Zachary Schutte at Montana State University and his colleagues observed the black hole in a dwarf galaxy called Hen 2-10 spewing out a plume of ionised gas nearly 500 light years long, stretching from the galactic centre to a cloud of gas on the galaxy’s edge where stars were forming.

Schutte and his team used the Hubble Space Telescope to observe and carry out spectroscopy on the dim dwarf galaxy, which is about 34 million light years away in the constellation Pyxis.

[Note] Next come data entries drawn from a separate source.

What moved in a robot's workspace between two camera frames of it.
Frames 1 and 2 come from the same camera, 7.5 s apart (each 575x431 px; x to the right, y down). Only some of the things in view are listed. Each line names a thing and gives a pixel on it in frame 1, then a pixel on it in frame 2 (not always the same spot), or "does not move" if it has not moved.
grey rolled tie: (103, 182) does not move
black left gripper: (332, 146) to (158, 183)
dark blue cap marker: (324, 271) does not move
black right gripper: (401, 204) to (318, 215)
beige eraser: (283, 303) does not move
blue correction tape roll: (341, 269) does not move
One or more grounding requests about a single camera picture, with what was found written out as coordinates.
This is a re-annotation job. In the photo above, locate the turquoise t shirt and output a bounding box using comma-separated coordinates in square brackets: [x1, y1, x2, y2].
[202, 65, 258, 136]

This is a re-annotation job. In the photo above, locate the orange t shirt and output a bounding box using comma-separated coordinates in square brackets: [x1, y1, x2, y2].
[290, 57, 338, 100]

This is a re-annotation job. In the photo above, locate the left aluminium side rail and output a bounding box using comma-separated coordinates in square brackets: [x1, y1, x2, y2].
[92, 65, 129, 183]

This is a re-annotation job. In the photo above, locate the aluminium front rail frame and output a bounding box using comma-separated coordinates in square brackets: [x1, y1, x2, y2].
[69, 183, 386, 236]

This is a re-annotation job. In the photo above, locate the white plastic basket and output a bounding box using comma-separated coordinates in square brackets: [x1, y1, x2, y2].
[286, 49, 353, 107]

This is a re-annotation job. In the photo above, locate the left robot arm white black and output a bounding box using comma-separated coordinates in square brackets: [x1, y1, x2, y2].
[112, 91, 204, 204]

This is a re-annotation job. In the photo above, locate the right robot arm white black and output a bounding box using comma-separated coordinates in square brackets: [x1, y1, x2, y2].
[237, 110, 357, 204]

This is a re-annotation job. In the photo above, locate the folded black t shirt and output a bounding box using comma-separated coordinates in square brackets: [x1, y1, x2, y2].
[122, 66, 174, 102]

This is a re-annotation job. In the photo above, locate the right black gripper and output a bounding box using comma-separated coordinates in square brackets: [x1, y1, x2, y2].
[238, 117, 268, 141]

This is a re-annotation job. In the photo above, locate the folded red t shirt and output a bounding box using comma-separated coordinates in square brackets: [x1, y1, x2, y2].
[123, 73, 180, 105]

Astronomers are interested in dwarf galaxies like Hen 2-10 because they could be similar to the galaxies found in the very early universe. If the laws governing galaxy evolution haven’t changed, understanding how these galaxies form new stars could tell us how galaxies like our own Milky Way might have first evolved.

“Any time that we find new interactions between [black holes] and their host galaxies, especially in dwarf galaxies like this, it speaks to possible ways stars were formed and how galaxies grew in the early universe,” says Schutte.

Many dwarf galaxies are so dim that it can be difficult to distinguish whether there is a black hole or a supernova in the centre. But the high-resolution method that Schutte and his team used for Hen 2-10 resulted in strong evidence of a black hole, providing a potential road map for imaging other dwarf galaxies.

“It’s a real breakthrough because it allows us to say with confidence that it is a [black hole] source as opposed to a supernova,” says Joanna Piotrowska at the University of Cambridge. “That is a major step in this puzzle.”